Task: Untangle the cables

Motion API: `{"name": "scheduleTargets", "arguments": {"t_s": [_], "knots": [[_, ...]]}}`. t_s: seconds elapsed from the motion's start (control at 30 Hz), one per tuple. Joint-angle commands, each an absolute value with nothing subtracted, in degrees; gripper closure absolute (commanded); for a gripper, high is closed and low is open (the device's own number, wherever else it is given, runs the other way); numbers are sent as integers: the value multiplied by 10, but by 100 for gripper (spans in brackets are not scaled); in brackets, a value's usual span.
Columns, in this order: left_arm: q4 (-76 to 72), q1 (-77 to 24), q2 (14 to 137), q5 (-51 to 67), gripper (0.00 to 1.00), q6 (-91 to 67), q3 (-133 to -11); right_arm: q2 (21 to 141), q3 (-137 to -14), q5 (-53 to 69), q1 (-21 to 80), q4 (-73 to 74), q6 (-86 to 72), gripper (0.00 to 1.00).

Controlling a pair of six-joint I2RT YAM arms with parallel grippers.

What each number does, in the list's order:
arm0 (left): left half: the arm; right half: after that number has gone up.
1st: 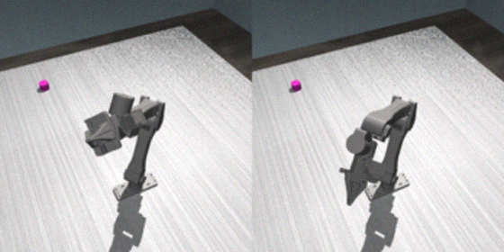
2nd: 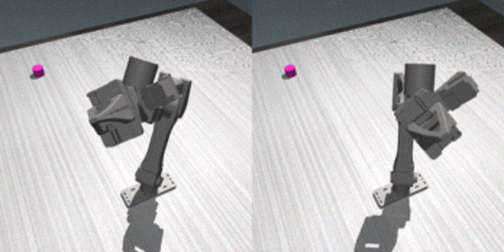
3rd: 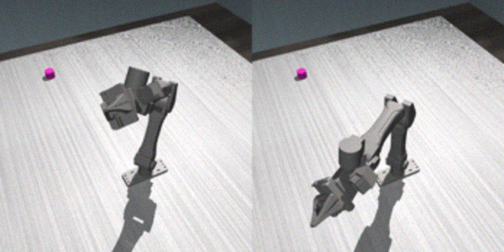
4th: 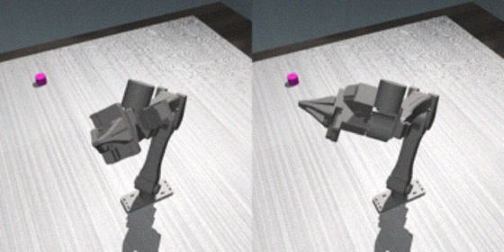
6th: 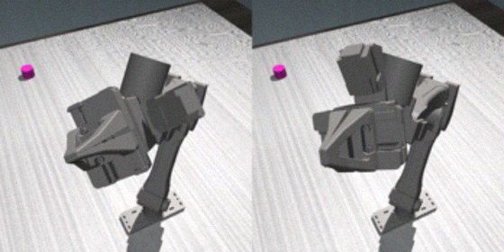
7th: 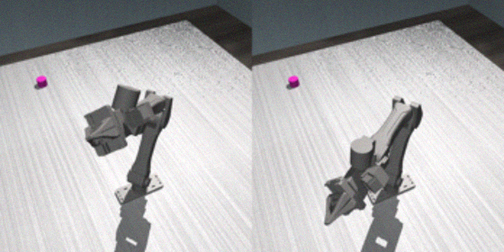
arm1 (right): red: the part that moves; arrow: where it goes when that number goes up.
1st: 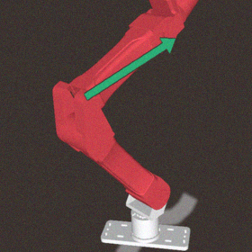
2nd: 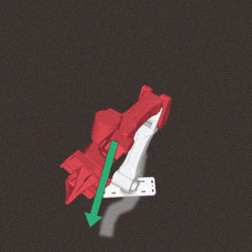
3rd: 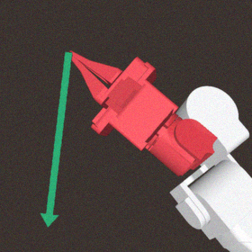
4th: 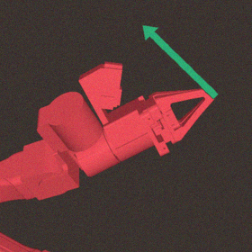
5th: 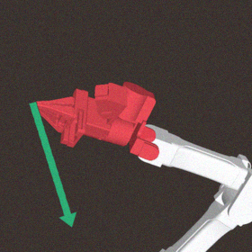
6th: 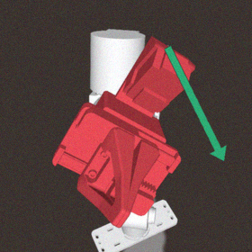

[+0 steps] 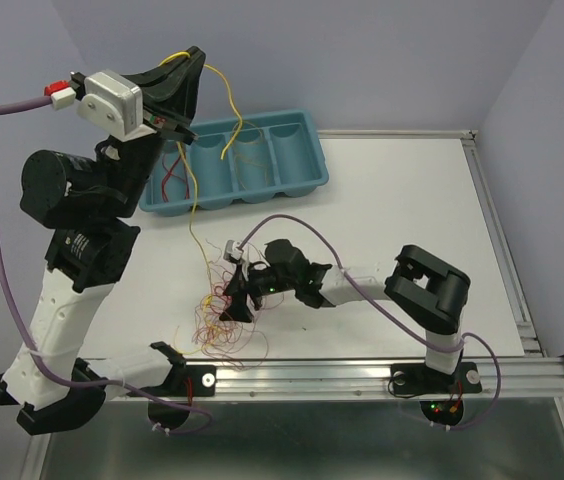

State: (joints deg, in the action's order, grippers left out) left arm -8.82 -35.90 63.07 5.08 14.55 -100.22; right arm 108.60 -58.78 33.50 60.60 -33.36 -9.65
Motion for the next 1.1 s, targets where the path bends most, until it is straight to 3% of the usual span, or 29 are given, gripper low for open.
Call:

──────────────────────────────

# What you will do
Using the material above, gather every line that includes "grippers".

# Answer to the problem
Controlling a pair of six-joint I2RT YAM arms with parallel grippers.
State: (joints deg, in the action's order, grippers left out) left arm -8.82 -35.90 63.07 5.08 14.55 -100.22; right arm 108.60 -58.78 33.50 60.60 -33.36 -9.65

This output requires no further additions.